|Dr. Tony Sinclair (right), University of Toronto, and Master’s student Neelesh Bhadwal, work with business partners on ways to improve the precision and reliability of ultrasonic imaging used to monitor the integrity of critical infrastructure.
Ultrasound images of a fetus have become a rite of passage for parents-to-be, and while the emotional impact of such pictures is obvious, the sheer complexity of this imaging technology is easy to overlook. For his part, Tony Sinclair has immersed himself in the intricate details of ultrasonic sensing in a much broader suite of applications.
“My main use of ultrasound is for industrial applications — finding various types of material defects, figuring out how large they are, and whether they’re serious enough that we have to do something about them,” he says. “That sounds like a fairly narrow field but actually it’s got a lot of components in it.”
Sinclair, a professor of Mechanical and Industrial Engineering at the University of Toronto, considers both the hardware and software aspects of ultrasonic sensors. These are typically phased array systems, in which hundreds of tiny transducers send out signals in a carefully defined sequence, then receive information back from a target to create data points that together form a coherent image. These images are critical for revealing problems such as defective welds, or cracked materials – potentially disastrous conditions for infrastructure such as pipelines or nuclear plants.

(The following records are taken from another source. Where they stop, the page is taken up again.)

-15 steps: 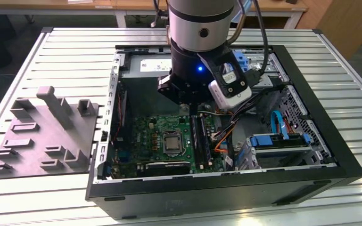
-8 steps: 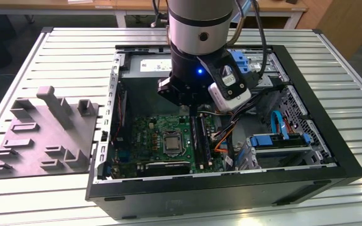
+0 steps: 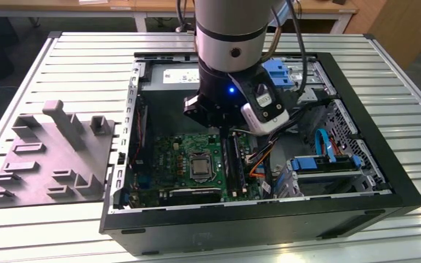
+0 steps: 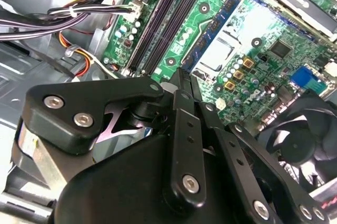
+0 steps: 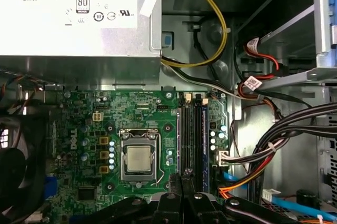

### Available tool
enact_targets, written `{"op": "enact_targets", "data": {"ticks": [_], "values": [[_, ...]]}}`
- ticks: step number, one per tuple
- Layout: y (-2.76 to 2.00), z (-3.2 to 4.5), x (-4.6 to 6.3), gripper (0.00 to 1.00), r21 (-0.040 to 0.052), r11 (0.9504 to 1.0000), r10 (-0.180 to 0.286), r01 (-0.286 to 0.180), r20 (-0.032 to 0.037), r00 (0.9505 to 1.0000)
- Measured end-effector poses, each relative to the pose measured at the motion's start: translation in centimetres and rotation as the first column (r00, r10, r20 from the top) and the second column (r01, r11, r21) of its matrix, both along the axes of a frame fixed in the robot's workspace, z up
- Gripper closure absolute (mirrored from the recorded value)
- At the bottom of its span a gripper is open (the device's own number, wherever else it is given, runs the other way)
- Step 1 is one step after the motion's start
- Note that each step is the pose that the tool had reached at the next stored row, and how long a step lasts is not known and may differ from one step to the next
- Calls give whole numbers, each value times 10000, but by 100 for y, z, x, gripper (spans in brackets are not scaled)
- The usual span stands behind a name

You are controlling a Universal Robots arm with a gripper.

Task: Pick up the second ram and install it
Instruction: 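Insert the second ram into the second slot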

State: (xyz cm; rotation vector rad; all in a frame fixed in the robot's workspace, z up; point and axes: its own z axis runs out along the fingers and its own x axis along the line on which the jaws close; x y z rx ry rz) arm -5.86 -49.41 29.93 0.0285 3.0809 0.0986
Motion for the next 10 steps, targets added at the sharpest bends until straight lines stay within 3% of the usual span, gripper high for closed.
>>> {"op": "enact_targets", "data": {"ticks": [10], "values": [[0, -169, 0, 88, 0, 10000, 0, 0, 0, 10000]]}}
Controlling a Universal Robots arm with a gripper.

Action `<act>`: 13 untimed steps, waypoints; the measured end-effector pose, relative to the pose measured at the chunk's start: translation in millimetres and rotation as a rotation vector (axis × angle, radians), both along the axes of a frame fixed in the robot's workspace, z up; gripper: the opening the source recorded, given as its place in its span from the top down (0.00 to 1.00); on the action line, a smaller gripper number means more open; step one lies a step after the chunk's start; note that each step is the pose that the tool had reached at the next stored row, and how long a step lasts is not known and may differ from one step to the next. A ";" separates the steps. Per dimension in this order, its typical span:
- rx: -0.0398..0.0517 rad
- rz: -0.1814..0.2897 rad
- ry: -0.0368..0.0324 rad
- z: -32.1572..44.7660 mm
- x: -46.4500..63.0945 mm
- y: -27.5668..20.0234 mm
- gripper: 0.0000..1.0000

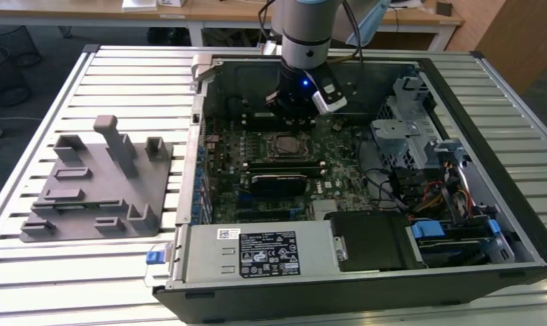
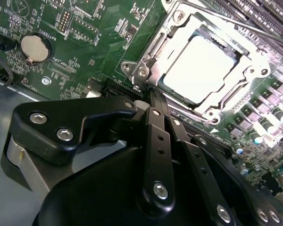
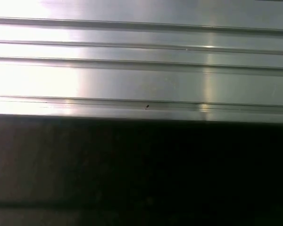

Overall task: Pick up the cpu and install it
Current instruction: 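Install the first cpu locking lever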

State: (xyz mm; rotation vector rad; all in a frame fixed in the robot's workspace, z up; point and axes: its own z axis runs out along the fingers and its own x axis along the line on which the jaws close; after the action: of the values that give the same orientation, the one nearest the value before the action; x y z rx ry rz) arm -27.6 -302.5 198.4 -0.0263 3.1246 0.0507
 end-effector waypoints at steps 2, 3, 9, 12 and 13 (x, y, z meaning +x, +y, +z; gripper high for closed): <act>-0.0053 0.000 0.0000 -1.5 0.1 0.1 0.89; -0.0077 0.000 0.0001 -2.2 0.1 0.1 0.89; -0.0138 0.000 0.0006 -4.5 0.3 0.0 0.89; -0.0104 0.000 0.0006 -3.9 0.4 0.1 0.89; -0.0096 0.000 0.0002 -3.2 0.5 0.3 0.89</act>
State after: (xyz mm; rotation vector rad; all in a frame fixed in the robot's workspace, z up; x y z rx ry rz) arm -27.1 -302.3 195.2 -0.0262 3.1251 0.0356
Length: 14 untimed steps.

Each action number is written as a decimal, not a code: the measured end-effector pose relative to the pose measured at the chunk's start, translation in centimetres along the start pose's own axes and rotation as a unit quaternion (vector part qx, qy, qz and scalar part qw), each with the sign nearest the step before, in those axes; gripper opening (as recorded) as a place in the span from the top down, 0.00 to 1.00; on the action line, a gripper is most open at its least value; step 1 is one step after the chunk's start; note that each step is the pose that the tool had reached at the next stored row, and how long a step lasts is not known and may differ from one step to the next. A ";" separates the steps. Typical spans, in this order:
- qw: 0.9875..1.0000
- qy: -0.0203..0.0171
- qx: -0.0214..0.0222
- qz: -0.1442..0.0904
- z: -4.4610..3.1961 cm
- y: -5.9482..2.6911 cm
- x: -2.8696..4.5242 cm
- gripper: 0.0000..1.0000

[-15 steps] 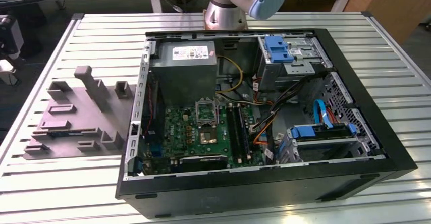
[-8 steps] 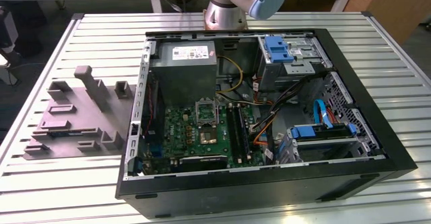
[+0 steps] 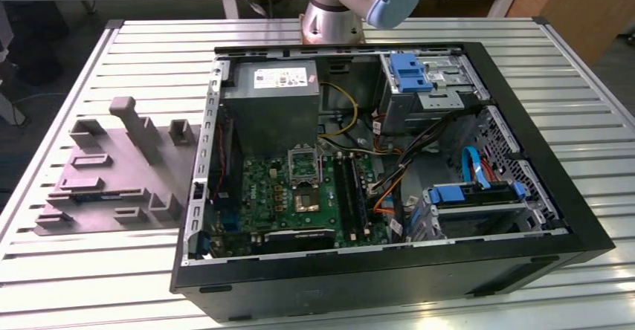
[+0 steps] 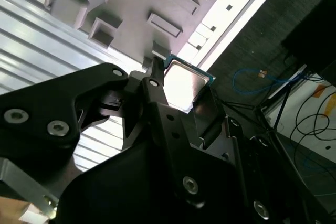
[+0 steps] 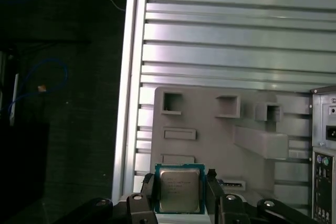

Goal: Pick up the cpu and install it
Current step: 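Pick up the cpu and move it towards the insertion slot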

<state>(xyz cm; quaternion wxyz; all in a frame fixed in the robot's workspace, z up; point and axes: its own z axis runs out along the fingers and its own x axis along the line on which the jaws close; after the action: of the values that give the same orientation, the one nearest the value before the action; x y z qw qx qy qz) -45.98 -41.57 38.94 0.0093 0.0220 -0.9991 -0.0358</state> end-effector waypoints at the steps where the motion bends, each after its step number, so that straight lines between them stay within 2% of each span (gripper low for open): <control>1: 1.000 0.000 0.000 0.000 -0.21 0.02 0.00 0.53; 4: 1.000 0.000 0.000 0.000 -0.22 0.02 0.00 0.53; 6: 1.000 0.000 0.000 0.000 -0.25 0.01 -0.26 0.53; 14: 1.000 0.000 0.000 0.000 -0.32 -0.15 -3.80 0.53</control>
<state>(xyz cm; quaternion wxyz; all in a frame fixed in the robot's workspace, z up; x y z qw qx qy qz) -42.17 -41.57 39.18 0.0093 0.0219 -0.9991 -0.0358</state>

“The hardware has already progressed to the point where it’s presenting a software challenge,” he explains. For example, each element in an array might generate 30 million data points each second; multiply that across a set of 256 elements and the number of data points increases by another two orders of magnitude.

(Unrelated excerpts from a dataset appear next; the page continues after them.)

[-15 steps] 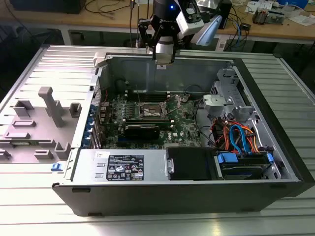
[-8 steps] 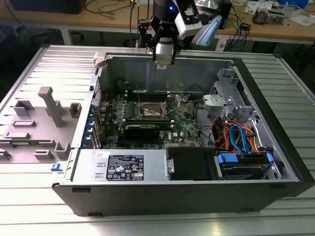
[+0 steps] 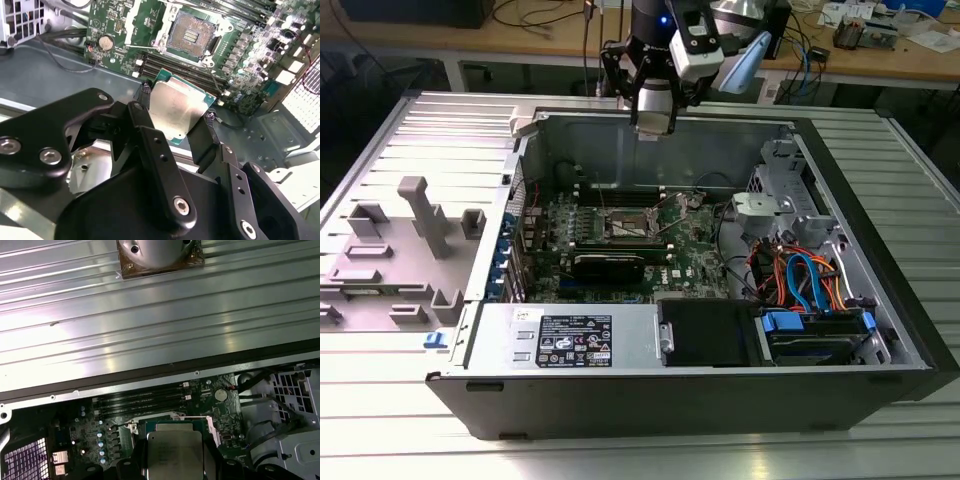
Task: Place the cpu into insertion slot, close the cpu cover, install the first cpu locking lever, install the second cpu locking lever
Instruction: 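Place the cpu into insertion slot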
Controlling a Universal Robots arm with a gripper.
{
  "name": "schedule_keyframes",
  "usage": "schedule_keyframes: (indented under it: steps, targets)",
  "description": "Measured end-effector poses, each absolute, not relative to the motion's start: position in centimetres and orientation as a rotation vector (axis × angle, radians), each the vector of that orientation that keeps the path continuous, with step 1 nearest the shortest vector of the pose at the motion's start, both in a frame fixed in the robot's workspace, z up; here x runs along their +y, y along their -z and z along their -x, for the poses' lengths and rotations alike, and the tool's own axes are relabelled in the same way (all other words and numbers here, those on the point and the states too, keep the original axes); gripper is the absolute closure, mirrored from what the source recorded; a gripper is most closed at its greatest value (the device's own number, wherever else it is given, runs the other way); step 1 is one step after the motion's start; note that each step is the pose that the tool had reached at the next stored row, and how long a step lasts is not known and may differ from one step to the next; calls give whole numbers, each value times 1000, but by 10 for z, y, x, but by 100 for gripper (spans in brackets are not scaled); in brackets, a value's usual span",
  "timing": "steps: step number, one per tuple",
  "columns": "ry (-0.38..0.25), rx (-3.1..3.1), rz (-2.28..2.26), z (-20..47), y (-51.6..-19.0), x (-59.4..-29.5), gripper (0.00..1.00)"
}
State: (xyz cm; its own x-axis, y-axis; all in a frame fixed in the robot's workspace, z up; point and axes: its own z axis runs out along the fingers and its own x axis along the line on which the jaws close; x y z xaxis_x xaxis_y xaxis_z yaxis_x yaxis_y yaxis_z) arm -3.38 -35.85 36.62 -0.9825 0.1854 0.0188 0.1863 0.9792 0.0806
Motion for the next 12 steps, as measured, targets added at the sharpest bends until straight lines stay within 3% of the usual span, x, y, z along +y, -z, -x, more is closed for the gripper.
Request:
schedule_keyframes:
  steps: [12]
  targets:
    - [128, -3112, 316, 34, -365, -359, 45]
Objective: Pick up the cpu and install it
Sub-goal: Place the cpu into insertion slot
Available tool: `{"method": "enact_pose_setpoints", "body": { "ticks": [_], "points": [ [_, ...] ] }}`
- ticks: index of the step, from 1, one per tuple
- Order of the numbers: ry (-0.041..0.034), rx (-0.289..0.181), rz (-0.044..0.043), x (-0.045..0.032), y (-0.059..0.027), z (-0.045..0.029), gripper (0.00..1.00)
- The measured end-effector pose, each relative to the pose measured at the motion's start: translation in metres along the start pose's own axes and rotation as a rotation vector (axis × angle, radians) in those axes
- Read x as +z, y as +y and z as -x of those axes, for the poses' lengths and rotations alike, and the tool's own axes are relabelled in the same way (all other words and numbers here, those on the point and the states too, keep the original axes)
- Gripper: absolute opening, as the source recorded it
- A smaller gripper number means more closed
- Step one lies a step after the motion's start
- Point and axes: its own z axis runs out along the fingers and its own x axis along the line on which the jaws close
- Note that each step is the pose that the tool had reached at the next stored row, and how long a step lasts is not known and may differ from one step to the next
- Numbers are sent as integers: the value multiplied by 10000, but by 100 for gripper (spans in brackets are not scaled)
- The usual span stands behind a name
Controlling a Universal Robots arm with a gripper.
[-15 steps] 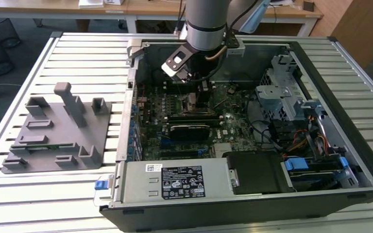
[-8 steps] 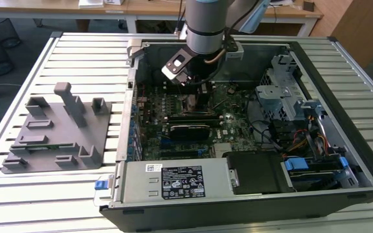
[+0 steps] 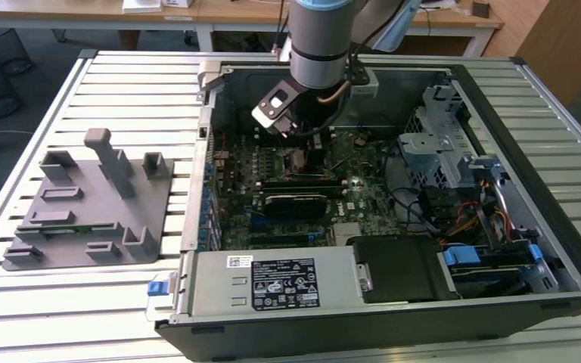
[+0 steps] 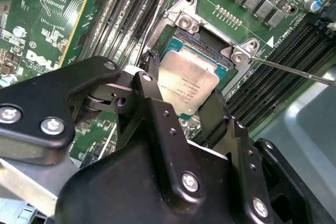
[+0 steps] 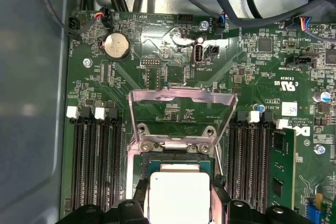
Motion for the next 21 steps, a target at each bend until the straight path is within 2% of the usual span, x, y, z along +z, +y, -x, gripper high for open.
{"method": "enact_pose_setpoints", "body": {
  "ticks": [9,21],
  "points": [
    [0,17,0,60,-1,-9,54],
    [-5,52,-4,102,-5,-37,54]
  ]
}}
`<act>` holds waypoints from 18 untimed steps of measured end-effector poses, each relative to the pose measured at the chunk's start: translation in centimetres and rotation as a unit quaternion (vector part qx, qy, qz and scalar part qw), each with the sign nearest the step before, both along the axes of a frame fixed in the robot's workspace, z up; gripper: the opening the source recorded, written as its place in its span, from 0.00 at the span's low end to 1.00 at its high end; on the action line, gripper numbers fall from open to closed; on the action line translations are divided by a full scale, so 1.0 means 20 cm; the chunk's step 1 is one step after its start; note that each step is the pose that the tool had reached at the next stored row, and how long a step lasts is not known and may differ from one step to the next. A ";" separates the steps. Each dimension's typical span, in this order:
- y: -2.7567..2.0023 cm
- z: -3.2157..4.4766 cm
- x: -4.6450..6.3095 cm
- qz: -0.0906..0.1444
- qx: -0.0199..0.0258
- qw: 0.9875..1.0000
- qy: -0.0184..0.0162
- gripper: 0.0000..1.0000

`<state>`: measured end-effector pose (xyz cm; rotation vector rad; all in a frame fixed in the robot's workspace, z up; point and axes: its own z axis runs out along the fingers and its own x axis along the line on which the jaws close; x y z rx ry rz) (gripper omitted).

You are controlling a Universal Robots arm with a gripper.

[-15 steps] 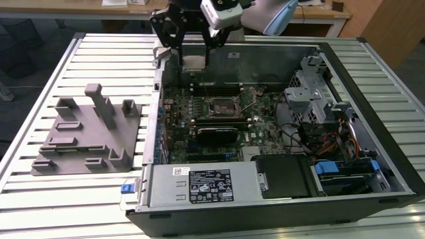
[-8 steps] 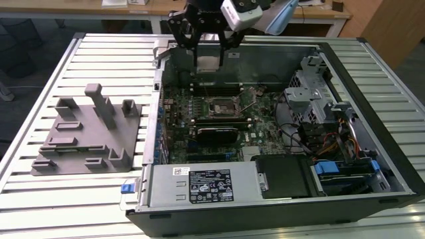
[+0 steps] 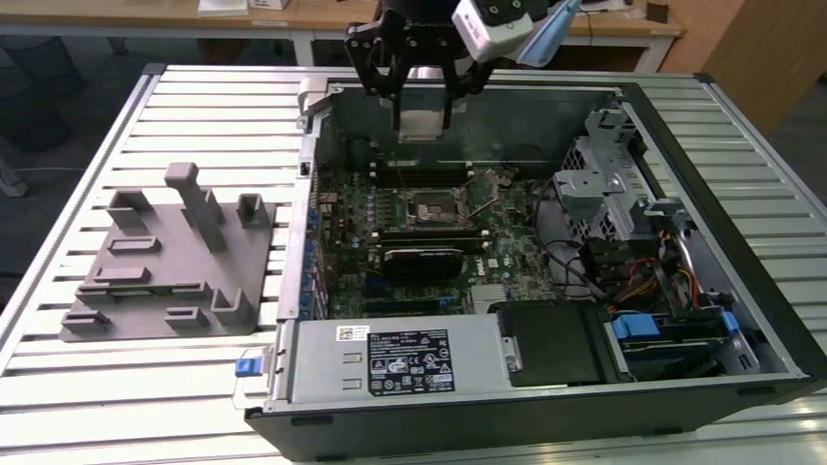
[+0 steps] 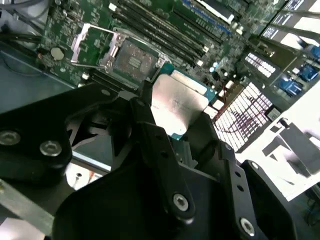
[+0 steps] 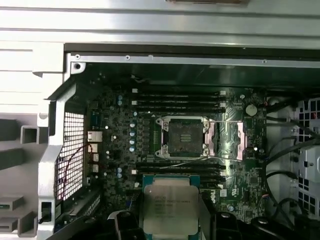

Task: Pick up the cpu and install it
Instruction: 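Place the cpu into insertion slot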

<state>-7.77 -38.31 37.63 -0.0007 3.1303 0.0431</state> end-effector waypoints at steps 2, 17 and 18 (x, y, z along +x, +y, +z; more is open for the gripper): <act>0.000 0.000 0.00 -0.008 -0.002 1.000 -0.001 0.53; 0.000 -0.011 0.00 -0.115 -0.002 0.993 -0.001 0.53; 0.000 -0.011 0.00 -0.122 -0.002 0.993 -0.001 0.53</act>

“You’ve got to process these, store these, visualize them, turn them into a picture, display it for an operator who can then decide whether there’s a serious defect,” he says. “You’re dealing with horrendous amounts of data. You’ve got to develop very efficient ways of reducing the number of data points, and processing them in a way that gives a clear, accurate picture to the operator.”
Neither Sinclair nor his students are daunted by this prospect, as they work with business partners on ways of improving the collection and handling of information about the condition of infrastructure for industrial operations. One company that has been eager to collaborate is Advanced Measurement and Analysis Group (AMAG), an engineering firm in Mississauga, Ontario that specializes in advanced instrumentation for nuclear power plants.

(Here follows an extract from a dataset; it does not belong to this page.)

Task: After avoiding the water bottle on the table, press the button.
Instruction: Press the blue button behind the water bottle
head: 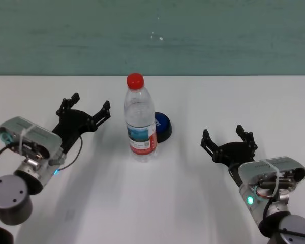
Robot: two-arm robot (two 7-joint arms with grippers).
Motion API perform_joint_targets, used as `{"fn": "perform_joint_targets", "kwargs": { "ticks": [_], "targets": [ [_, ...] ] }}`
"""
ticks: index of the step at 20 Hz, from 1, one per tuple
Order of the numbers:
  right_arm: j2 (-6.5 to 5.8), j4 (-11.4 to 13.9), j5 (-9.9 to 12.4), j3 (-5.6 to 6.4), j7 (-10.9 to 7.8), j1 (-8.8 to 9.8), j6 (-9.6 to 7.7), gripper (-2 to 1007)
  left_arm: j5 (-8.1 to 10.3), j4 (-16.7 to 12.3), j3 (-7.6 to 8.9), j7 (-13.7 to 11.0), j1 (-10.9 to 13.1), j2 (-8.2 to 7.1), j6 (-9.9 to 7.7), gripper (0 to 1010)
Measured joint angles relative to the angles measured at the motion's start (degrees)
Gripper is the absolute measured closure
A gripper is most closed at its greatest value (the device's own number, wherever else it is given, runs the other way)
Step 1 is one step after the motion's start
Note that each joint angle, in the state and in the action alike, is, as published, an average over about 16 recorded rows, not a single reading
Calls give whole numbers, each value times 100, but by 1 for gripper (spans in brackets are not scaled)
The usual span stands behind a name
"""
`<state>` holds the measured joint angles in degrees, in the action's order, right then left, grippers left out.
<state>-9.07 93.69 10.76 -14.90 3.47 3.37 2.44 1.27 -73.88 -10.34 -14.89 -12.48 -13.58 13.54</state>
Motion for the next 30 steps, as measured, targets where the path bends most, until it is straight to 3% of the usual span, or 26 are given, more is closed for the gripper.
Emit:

The operators of these facilities would like to get real-time updates from transducers installed in less accessible parts of these plants, such as pipes carrying hot liquids. These hostile environments can reach several hundred degrees Celsius, which will melt the plastic components of typical piezoelectric sensors, and immobilize the elements at their core.
“AMAG has transducers that they’re buying commercially, but they’re many thousands of dollars each and they don’t last very long, so it’s been an expensive pain for them to go this route,” says Sinclair. “If they could get less expensive and more reliable transducers, they’d be able to convince companies to install more of them to monitor critical locations of their plants. It would also allow AMAG to move into other markets, such as monitoring high-temperature refinery processes.”
As part of their efforts to build more robust sensors, the University of Toronto team employs Computer-Aided Design (CAD) and Computer-Aided Manufacturing (CAM) tools from CMC Microsystems. Sinclair started making use of CMC’s offerings about five years ago and found it to be a valuable source of resources that might otherwise be exorbitantly expensive.
‘The hardware has already progressed to the point where it’s presenting a software challenge’
“They’re user-friendly,” he says. “The system doesn’t go down and I’ve found CMC to be very responsive. It’s worked well for me.”
He adds that such reliability has been essential to the demanding requests he and his colleagues regularly receive. These are usually brought forward by representatives from industry who are seeking a solution to a specific problem, such as trying to employ an ultrasonic transducer on a welded pipe made of stainless steel.
There is usually a way to address such problems, Sinclair says, although they can sometimes tax the expertise of researchers. “The engineers that design industrial systems are always thinking of new ways of giving us challenges. Nondestructive ultrasonic testing gives us the tools to create ever-more precise images to avoid disasters caused by defective materials.”